The integer part of the calculated values corresponds to a normal time_t value. Resolution is 1.66ns. There are a few more examples how to use it in the lib repository and here https://github.com/TeensyUser/doc/wiki/Durations-Timepoints-and-Clocks and here: https://github.com/TeensyUser/doc/wiki/Implementing-a-high-resolution-Teensy-clock
 
Oh, silly me! Didn't notice that the repo was private. Changed it to public, should work now.
 
Oh, silly me! Didn't notice that the repo was private. Changed it to public, should work now.

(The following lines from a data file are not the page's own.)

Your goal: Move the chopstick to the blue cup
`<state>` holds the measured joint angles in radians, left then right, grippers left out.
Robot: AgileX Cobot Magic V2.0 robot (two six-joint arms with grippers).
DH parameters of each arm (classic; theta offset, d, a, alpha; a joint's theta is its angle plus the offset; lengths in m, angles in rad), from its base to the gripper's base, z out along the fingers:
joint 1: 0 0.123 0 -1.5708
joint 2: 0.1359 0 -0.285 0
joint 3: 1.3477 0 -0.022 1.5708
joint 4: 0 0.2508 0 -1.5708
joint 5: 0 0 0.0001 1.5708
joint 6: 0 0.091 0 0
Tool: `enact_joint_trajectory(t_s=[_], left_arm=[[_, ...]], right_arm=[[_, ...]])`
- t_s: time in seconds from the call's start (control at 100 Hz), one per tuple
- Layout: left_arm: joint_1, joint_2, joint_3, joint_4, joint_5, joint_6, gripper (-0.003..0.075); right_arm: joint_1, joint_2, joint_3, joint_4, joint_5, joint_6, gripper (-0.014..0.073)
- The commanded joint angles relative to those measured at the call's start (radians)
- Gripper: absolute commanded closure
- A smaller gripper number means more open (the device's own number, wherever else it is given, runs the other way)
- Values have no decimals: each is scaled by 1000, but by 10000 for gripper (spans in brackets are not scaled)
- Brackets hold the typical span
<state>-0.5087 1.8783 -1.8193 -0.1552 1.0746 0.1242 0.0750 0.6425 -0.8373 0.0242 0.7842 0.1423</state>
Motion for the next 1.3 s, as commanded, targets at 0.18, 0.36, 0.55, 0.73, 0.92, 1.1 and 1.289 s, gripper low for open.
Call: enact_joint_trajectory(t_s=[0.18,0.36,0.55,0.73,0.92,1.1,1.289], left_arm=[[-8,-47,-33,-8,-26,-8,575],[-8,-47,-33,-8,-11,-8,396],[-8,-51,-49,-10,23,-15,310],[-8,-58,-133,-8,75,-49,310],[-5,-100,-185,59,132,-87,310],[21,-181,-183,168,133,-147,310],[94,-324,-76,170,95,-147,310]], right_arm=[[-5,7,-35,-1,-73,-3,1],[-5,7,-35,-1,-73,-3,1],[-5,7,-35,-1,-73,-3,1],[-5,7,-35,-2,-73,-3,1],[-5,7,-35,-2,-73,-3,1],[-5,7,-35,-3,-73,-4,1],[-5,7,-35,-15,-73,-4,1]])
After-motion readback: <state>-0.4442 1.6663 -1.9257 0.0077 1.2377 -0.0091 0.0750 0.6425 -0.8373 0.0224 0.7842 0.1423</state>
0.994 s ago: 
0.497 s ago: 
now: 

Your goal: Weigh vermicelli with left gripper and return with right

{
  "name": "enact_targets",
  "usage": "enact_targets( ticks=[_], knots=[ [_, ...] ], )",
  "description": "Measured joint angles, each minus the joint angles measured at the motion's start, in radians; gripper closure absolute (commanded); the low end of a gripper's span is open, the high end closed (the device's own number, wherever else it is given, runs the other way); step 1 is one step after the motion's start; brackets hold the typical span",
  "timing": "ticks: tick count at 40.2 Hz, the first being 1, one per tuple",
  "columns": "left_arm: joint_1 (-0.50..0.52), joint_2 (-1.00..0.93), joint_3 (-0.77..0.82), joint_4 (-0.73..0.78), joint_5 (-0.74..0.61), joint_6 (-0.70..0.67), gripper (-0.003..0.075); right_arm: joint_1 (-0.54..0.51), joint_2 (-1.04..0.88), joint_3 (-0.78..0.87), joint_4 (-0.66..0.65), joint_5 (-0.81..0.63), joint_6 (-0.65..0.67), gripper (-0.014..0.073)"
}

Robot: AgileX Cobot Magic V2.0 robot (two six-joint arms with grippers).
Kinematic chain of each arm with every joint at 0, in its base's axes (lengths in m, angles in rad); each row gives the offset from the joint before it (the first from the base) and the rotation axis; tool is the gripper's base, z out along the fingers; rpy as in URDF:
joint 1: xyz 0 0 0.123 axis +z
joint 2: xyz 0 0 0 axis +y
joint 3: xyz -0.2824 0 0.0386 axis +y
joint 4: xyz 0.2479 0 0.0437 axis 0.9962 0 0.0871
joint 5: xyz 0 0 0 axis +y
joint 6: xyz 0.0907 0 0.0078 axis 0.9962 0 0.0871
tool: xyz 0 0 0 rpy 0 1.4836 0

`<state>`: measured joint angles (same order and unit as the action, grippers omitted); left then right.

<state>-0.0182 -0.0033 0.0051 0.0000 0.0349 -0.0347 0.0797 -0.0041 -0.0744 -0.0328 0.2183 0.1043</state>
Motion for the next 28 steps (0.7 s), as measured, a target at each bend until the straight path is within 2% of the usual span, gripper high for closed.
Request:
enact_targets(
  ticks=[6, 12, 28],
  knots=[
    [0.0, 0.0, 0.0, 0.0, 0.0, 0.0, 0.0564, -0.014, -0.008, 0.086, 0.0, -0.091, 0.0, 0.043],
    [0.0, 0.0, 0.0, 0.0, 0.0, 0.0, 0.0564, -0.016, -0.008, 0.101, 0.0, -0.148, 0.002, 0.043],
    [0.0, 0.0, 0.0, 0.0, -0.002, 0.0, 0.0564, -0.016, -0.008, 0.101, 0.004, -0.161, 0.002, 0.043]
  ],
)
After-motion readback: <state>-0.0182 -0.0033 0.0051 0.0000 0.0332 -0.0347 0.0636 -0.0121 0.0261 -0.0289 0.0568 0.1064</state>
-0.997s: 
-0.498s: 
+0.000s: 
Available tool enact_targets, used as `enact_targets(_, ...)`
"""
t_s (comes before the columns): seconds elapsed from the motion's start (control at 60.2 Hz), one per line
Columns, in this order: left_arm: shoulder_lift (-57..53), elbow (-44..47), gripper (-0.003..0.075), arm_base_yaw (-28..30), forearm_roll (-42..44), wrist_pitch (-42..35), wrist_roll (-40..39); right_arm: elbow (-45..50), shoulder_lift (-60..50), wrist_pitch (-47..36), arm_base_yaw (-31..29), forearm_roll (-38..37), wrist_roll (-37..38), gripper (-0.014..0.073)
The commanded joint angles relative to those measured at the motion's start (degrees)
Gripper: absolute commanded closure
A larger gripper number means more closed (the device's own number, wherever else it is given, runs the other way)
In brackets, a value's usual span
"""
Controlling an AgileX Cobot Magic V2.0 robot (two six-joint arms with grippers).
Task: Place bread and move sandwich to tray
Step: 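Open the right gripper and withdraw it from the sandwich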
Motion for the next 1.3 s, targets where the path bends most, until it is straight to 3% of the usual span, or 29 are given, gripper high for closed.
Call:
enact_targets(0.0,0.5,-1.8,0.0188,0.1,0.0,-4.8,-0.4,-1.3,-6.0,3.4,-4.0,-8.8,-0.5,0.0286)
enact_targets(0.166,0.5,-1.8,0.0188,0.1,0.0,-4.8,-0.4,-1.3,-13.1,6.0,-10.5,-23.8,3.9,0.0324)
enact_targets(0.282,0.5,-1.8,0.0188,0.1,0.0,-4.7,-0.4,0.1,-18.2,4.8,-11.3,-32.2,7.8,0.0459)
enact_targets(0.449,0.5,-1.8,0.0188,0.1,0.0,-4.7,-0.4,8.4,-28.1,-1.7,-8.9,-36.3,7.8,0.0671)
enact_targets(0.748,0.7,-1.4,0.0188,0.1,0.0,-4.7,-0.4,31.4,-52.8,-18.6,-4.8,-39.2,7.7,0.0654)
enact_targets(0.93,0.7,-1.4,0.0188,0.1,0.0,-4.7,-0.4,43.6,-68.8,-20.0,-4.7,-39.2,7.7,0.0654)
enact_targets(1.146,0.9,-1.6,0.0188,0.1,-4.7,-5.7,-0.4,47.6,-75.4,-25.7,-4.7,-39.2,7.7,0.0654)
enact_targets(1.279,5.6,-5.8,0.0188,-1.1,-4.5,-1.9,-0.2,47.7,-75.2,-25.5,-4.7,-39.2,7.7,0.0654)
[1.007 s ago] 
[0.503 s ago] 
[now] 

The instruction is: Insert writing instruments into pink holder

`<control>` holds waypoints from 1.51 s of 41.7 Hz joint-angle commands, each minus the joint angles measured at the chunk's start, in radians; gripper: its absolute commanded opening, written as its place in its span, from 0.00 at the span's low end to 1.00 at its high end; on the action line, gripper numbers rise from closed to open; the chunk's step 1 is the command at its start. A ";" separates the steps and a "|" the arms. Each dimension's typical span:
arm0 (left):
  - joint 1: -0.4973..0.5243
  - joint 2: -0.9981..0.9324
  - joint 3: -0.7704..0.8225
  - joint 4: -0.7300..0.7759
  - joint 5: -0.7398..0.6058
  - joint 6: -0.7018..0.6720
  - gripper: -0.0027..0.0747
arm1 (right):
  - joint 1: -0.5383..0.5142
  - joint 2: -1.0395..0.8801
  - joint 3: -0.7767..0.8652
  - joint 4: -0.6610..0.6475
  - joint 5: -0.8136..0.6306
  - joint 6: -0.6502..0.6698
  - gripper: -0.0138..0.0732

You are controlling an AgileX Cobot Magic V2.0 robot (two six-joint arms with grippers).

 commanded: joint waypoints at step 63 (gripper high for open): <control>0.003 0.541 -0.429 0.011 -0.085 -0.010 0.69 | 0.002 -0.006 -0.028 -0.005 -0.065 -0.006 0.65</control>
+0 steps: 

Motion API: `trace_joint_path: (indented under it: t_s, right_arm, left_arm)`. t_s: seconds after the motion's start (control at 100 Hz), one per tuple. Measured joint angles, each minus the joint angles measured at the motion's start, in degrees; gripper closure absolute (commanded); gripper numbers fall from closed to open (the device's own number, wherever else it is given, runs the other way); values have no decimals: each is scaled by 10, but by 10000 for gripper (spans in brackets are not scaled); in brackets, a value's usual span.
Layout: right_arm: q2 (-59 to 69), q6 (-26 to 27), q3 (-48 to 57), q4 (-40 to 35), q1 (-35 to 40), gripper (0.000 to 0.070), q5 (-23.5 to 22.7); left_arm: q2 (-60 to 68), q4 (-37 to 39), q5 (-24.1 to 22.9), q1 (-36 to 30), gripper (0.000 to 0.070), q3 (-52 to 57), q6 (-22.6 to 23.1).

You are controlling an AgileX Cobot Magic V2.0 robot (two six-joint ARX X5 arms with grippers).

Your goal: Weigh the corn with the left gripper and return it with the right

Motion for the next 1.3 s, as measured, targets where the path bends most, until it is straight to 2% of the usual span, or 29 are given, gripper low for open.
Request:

Thanks, luni, that works now. Wow, there really is a lot of new C++ stuff in the middle layer (StdCppClock.h). It's not many lines of code, but my lack of familiarity with templates, and with "using" and "typename" makes it hard to follow what even the very short functions are doing. Is the purpose of the 1-second interrupt simply to be sure that getTicks() is called often enough that every roll-over of ARM_DWT_CYCCNT is captured? And you disable interrupts in getTicks() to prevent a call from non-interrupt level from being corrupted by a call from the one-second-timer ISR?
 
TeensyDuino micros() does p#10 read only access to millis update values so it can repeat with this do{}while(); to make the two reads 'atomic' if any interrupt occurs:
Code:
	do {
		__LDREXW(&systick_safe_read);
		smc = systick_millis_count;
		scc = systick_cycle_count;
	} while ( __STREXW(1, &systick_safe_read));

Indeed that code in "static tickType getTicks()" could be interrupted any time 'static time_point now()' is called. Since it is doing a write update on the two Hi/Lo values to get a third 64 bit value, it seems stopping interrupts is the only way to assure it isn't read when the values are half updated and uncombined?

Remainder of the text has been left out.